Times 27,221: He Who Laughs Last

Apologies for the delay – I found myself locked out of my account for the first hour of my workday and have finally got in just now. Without further ado:

This was a pleasantly unfussy puzzle (none of the parsings are particularly complex, I think) which nevertheless managed to be reasonably chewy, I guess due to shrewd vocabulary choices on the part of the setter? I personally managed to make a rod for my own back by confidently entering 13dn as CACCHINATE, by false analogy to the Gracchi possibly, making the bottom right corner almost impossible as I spent agonising minutes trying to work out how the wordplay of 22ac could possibly lead to HIPPOPHILE. When I finally checked over my work and the penny finally dropped, I can safely say I haven’t felt so silly since I belligerently asserted that it was definitely spelt “millenium” in a spelling test for a secretarial temping agency some 20 years ago.

Anyway, better later than never.
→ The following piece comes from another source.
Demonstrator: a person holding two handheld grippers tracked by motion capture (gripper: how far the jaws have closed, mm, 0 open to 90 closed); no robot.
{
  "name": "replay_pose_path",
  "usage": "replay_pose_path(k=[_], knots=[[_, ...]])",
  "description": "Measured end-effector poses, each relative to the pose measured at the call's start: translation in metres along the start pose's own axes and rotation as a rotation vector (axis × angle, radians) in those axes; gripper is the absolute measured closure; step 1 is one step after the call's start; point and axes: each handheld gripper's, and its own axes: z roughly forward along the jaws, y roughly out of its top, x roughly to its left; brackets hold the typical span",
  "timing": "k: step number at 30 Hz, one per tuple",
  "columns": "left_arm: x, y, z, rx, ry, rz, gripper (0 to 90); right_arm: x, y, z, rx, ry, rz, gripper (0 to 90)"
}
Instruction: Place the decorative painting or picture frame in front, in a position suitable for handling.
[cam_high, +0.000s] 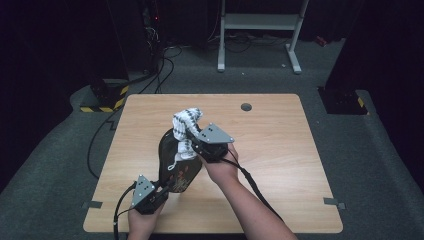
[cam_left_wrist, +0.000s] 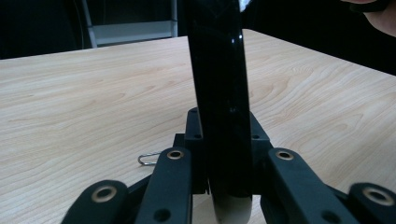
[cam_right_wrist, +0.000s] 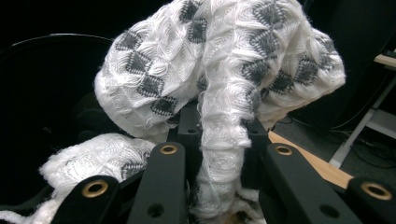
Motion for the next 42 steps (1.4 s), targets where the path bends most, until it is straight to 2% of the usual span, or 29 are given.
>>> replay_pose_path(k=[3,10,13,17,23,27,31,35,39,42], knots=[[0.000,0.000,0.000,0.000,0.000,-0.002,77.7,0.009,0.002,-0.005,-0.015,0.022,-0.014,76.6],[-0.001,0.000,0.000,0.001,0.001,-0.006,77.8,0.049,0.006,-0.020,-0.068,0.124,-0.073,76.5],[0.000,0.000,0.000,0.002,0.000,-0.007,77.8,0.059,0.005,-0.021,-0.078,0.145,-0.091,76.5],[0.001,0.000,0.000,0.002,-0.002,-0.008,77.8,0.053,0.004,-0.017,-0.075,0.134,-0.081,76.5],[0.000,0.000,0.000,0.001,-0.001,-0.007,77.7,0.026,0.003,-0.007,-0.048,0.067,-0.039,76.5],[0.000,0.000,0.000,0.001,0.003,-0.005,77.6,0.004,-0.002,0.002,-0.003,0.004,-0.010,76.5],[0.000,0.000,0.001,-0.004,0.000,-0.005,77.5,-0.004,-0.006,0.004,0.016,-0.014,0.007,76.5],[0.000,0.000,0.001,-0.005,-0.001,-0.007,77.8,0.009,-0.006,-0.004,-0.008,0.028,-0.006,76.5],[0.000,0.000,0.001,-0.003,0.001,-0.008,77.8,0.040,-0.008,-0.015,-0.035,0.107,-0.054,76.5],[0.000,0.000,0.001,-0.003,0.001,-0.010,77.8,0.060,-0.014,-0.021,-0.035,0.163,-0.091,76.5]])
Thanks setter!

ACROSS
1 Doctor nearly retiring during great plague (8)
EPIDEMIC – MEDI{c} [doctor “nearly”] reversed inside EPIC [great]

9 Crime of America’s neighbour probed by police (8)
HOMICIDE – HOMIE [America’s neighbour] “probed” by CID [police]

10 Screen star’s taken stimulant (8)
SUNSHADE – SUN’S HAD E [star’s | taken | stimulant]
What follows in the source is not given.